Skip to content

CPJKU/cpjku_dcase24

Repository files navigation

CP Submission to DCASE'24 Task 4

This is the repo that holds the code for our top-ranked DCASE 2024 Task 4 submission.

The setup is described in the paper Multi-Iteration Multi-Stage Fine-Tuning of Transformers for Sound Event Detection with Heterogeneous Datasets.

The repository currently contains:

  • Datasets and Dataloading
  • ATST, fPaSST, BEATs
  • Stage 1 Training
  • Stage 2 Training
  • Pre-Trained Model Checkpoints
  • Pseudo-Labels
  • Commands for computing and storing predictions
  • The command for evaluating stored predictions, including cSEBBs post-processing
  • AudioSet strong pre-training

The codebase is still a bit messy (also due to the complex task setup). We will clarify and clean code pieces further based on requests.
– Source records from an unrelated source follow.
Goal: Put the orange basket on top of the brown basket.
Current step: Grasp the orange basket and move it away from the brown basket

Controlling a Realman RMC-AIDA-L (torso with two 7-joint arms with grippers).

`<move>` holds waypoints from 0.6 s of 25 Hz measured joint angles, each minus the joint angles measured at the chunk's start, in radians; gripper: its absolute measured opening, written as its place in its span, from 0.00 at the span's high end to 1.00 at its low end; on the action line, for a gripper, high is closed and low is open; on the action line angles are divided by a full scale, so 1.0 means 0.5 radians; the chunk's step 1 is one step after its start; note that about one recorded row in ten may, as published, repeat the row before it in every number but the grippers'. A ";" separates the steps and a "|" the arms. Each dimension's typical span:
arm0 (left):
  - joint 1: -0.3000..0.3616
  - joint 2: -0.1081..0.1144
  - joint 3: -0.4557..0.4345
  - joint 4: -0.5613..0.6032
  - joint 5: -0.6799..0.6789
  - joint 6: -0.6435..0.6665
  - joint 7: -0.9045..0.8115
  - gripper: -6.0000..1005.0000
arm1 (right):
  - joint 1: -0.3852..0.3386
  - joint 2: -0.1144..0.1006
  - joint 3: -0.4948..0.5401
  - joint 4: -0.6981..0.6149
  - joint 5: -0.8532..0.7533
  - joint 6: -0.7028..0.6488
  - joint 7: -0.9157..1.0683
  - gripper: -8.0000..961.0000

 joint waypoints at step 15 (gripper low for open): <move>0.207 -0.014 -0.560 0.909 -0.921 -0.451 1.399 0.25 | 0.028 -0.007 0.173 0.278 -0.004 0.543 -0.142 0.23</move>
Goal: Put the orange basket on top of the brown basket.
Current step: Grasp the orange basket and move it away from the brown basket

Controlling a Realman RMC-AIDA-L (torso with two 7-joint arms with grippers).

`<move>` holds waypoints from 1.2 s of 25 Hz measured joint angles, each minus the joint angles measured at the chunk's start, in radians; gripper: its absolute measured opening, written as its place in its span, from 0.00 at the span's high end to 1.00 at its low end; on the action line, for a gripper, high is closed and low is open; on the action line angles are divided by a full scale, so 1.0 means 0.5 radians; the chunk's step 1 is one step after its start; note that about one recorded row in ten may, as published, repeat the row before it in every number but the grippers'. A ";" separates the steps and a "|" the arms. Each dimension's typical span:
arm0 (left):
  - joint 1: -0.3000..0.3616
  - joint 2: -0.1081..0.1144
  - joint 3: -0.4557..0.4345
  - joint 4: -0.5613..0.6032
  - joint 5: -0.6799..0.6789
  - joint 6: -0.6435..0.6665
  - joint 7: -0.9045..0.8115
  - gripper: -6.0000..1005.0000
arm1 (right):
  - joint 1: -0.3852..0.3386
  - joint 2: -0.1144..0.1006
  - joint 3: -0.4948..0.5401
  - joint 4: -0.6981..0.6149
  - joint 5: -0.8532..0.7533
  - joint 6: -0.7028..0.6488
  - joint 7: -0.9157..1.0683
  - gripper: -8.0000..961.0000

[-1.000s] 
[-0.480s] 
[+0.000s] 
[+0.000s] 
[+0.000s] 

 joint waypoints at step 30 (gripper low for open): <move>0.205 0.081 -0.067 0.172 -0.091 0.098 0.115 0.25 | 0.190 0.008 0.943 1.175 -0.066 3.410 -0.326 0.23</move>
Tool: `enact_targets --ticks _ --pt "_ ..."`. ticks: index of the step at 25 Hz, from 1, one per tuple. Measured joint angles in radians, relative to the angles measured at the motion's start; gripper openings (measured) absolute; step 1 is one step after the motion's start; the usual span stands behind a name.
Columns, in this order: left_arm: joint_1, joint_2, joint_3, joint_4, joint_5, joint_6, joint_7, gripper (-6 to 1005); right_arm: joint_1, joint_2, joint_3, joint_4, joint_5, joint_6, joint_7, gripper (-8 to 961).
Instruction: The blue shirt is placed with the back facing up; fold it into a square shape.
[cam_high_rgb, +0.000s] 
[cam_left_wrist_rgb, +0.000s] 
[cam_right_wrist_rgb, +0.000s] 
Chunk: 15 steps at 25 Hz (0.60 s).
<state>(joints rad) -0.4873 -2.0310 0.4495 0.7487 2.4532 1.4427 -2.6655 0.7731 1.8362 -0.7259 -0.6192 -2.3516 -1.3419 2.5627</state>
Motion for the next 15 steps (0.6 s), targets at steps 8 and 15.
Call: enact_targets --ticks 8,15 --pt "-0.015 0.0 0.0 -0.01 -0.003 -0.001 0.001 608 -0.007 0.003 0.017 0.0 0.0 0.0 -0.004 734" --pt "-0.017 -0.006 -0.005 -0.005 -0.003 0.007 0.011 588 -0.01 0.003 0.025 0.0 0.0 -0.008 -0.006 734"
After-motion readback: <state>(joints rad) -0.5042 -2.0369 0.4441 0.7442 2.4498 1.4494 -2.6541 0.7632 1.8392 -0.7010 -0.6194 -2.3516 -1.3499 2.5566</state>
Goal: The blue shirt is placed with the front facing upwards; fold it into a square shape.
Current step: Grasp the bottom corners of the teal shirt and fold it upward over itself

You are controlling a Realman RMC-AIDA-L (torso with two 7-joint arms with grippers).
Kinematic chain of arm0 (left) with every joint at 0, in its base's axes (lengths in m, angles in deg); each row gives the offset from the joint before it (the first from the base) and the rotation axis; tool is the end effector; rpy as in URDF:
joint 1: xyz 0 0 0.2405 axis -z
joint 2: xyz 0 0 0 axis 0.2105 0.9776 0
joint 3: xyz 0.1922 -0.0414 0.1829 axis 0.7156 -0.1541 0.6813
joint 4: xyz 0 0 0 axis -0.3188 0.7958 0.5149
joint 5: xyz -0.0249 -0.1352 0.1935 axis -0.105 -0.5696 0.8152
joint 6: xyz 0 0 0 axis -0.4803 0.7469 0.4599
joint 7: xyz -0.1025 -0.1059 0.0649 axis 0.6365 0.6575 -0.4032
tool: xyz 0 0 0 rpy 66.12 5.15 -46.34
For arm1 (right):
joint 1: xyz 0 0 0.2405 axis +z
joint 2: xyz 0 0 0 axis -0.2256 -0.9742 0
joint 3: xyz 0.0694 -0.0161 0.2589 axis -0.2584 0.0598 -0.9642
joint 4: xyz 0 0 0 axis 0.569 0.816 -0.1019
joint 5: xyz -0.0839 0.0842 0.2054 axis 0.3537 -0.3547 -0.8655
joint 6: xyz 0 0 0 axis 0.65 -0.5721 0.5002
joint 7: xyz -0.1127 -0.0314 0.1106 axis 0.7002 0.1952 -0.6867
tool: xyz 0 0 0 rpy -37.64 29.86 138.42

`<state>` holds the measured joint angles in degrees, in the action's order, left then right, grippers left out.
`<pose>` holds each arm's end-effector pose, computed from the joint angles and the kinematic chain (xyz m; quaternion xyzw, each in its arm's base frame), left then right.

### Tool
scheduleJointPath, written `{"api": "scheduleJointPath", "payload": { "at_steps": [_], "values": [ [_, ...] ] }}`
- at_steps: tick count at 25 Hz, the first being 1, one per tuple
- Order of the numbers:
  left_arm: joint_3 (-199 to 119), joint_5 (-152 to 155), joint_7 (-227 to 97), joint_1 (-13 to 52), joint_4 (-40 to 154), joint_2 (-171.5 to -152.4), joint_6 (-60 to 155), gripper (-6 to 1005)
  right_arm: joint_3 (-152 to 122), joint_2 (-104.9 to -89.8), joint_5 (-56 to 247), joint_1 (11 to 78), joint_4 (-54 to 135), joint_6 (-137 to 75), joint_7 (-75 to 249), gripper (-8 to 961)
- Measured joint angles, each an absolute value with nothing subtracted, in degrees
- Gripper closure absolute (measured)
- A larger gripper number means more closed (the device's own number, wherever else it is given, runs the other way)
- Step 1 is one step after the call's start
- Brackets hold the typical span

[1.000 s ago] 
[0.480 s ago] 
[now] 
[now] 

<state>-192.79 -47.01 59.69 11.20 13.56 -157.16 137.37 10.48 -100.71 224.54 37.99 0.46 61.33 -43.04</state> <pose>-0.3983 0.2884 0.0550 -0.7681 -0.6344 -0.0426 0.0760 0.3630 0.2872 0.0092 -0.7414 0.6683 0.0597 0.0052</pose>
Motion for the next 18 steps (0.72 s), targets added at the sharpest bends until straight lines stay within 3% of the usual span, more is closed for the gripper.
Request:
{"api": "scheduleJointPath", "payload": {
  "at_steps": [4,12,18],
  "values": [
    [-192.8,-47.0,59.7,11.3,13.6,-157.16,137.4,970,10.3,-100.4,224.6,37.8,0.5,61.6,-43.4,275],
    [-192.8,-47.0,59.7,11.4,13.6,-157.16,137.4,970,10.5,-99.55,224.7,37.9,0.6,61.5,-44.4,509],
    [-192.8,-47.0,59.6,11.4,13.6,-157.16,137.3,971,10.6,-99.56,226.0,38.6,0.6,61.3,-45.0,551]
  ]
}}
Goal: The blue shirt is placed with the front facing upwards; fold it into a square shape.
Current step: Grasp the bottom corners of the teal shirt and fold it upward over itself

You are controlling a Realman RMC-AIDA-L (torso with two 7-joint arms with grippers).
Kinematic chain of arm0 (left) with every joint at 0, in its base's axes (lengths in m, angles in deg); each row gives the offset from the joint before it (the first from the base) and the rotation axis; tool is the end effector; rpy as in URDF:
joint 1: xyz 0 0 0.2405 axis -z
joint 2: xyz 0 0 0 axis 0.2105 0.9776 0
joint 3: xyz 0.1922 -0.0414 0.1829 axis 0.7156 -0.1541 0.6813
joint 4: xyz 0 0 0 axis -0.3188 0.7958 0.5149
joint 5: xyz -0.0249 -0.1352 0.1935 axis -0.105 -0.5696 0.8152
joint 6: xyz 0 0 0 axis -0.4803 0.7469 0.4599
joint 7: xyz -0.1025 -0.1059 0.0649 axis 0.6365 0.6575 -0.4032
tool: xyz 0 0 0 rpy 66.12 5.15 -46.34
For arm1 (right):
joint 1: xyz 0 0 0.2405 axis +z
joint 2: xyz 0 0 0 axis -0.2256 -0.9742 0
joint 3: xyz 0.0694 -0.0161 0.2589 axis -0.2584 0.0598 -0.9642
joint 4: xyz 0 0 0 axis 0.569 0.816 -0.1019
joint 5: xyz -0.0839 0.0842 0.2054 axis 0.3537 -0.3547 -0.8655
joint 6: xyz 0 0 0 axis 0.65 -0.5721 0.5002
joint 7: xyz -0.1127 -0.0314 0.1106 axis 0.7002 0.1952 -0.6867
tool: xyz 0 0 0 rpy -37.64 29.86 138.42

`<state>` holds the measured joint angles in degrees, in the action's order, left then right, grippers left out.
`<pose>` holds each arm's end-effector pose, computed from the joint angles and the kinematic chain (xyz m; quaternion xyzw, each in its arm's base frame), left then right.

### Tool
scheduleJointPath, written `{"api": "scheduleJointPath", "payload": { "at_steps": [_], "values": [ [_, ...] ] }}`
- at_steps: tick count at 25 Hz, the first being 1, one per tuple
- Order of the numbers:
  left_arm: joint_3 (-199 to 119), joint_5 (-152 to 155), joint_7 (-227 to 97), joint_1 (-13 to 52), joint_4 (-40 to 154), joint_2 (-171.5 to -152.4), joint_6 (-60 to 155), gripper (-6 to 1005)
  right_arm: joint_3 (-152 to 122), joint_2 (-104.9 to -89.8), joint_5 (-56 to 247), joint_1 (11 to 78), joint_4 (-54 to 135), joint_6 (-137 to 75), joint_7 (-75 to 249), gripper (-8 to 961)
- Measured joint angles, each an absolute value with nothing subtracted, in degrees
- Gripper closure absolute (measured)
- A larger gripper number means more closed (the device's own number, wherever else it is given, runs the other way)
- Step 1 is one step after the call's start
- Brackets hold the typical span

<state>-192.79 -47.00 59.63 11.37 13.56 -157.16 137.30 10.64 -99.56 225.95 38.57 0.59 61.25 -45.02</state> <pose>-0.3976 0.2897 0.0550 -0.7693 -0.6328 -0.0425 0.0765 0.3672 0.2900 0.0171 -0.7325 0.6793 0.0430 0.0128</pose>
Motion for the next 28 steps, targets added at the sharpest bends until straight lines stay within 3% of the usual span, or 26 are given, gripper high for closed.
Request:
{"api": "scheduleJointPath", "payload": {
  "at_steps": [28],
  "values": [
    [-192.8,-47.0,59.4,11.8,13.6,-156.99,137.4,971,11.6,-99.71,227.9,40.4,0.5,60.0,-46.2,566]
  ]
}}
Feel free to open an issue or drop me an email: [email protected]

In case you are specifically interested in AudioSet strong pre-training, please checkout this repository. We are actively working on this repository and will provide a clean version of the AudioSet strong training loop there.

Data Setup

AudioSet (strong)

  1. Download the audio snippets by using the scripts provided by PANNs.

  2. Download the temporally-strong labels from the official site.

DESED

Follow the official instructions here. Missing files can be requested by contacting the DCASE task organizers.

Extra strongly-labeled data extracted from strongly-labeled AudioSet with classes mapped to DESED classes can be found here.

MAESTRO

Follow the official instructions here.

Summary

If you have collected all clips, you should have the following sets:

  • Synth: 10,000 synthetic strongly-labeled clips
  • Synth_Val: 2,500 synthetic strongly-labeled clips
  • Weak: 1,578 weakly-labeled clips
  • Unlabeled: 14,412 unlabeled clips
  • Strong: 3,470 strongly-labeled real clips from AudioSet
  • External_Strong: 7,383 external strongly-labeled real clips from AudioSet
  • Test: 1,168 strongly-labeled real clips (for testing)
  • Real_MAESTRO_Train: 7,503 real strongly-labeled clips from MAESTRO
  • Real_MAESTRO_Val: 3,474 real strongly-labeled clips from MAESTRO (for testing)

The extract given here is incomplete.